Required action — Take from the data every line in which the word "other" is found.

┌─ Data block

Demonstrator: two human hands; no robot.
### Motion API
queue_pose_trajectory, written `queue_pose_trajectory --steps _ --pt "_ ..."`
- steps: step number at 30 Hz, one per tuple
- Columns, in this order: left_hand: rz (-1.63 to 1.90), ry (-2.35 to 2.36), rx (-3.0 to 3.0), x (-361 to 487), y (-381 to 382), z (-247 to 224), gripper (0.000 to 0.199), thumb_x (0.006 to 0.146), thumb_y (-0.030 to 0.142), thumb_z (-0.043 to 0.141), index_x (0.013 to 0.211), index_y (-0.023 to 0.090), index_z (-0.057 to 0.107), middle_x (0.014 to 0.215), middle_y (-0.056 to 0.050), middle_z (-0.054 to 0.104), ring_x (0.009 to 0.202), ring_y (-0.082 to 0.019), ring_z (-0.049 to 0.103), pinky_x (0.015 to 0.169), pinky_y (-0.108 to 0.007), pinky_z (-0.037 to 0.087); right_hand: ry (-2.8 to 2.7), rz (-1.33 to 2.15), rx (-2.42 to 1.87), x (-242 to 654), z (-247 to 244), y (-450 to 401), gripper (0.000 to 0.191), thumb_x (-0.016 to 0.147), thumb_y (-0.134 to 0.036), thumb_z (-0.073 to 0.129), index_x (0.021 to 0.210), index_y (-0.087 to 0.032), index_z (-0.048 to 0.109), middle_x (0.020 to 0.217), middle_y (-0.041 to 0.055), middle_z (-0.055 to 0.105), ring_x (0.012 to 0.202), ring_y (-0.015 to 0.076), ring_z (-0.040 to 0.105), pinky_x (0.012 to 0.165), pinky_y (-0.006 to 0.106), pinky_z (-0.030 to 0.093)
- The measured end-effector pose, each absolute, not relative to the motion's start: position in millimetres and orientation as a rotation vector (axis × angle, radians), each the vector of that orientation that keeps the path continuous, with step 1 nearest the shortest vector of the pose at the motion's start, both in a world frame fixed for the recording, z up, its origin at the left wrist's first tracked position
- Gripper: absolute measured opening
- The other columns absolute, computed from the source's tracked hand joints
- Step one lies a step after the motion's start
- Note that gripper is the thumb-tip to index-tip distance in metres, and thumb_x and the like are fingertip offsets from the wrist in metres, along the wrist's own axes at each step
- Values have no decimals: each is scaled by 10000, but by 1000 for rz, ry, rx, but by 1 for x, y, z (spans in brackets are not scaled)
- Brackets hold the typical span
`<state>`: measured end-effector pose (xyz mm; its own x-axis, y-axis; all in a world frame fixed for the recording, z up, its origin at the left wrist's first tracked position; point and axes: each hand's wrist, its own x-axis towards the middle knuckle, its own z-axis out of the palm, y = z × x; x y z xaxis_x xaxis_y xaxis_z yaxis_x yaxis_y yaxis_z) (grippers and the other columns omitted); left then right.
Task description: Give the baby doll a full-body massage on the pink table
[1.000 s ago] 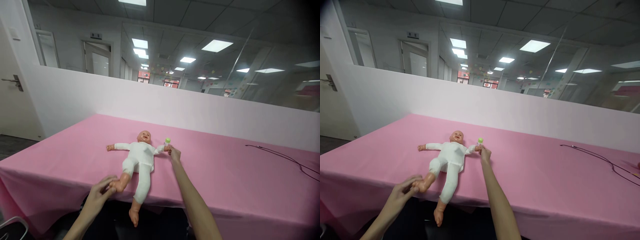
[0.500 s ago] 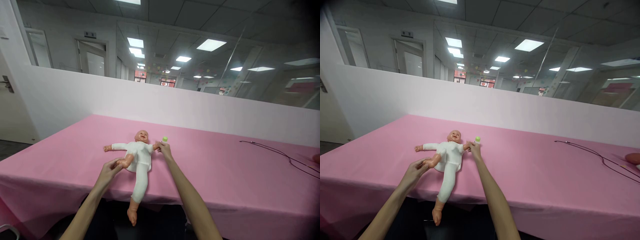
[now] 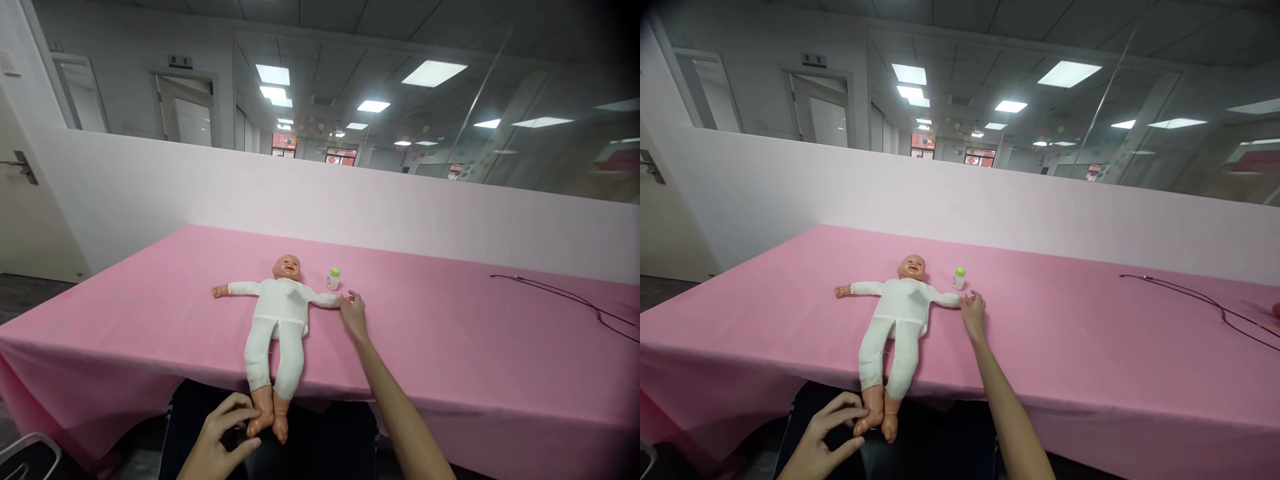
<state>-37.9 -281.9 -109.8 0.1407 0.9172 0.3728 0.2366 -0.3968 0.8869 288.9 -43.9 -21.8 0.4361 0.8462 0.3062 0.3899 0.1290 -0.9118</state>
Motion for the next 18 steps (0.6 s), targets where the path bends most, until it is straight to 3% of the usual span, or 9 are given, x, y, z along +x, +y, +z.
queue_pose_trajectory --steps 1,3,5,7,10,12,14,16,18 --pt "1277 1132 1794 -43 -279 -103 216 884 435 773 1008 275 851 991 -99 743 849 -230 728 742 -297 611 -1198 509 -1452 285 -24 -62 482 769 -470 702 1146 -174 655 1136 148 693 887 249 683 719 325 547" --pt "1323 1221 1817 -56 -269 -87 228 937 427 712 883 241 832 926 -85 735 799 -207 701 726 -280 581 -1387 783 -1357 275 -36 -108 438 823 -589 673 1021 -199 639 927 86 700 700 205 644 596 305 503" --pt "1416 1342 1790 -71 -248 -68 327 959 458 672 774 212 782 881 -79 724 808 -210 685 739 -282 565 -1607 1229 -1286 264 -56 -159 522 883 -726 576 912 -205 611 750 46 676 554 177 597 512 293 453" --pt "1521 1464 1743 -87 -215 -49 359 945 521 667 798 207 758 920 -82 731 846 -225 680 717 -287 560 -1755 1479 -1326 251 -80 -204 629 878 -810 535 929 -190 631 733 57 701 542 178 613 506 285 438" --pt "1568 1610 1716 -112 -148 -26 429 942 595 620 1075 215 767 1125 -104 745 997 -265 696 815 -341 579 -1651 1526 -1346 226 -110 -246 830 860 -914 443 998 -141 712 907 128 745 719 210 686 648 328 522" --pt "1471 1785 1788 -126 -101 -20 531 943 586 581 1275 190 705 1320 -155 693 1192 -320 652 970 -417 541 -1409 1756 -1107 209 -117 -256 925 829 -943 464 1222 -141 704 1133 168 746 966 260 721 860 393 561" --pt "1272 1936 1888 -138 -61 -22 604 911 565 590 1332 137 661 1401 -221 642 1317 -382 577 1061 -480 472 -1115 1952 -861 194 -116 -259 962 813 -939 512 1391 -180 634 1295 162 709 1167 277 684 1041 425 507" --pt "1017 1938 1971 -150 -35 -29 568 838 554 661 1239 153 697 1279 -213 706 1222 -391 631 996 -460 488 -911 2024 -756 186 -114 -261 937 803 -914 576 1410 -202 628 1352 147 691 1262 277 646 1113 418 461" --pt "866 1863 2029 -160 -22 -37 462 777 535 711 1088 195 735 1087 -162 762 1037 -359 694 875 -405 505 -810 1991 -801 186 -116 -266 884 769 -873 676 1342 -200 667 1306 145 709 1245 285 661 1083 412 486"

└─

Solution below —
- The other columns absolute, computed from the source's tracked hand joints
`<state>`: measured end-effector pose (xyz mm; its own x-axis, y-axis; all in a world frame fixed for the recording, z up, its origin at the left wrist's first tracked position; point and axes: each hand's wrist, its own x-axis towards the middle knuckle, its own z-axis out of the palm, y = z × x; x y z xaxis_x xaxis_y xaxis_z yaxis_x yaxis_y yaxis_z) (grippers and the other columns omitted); left then right.

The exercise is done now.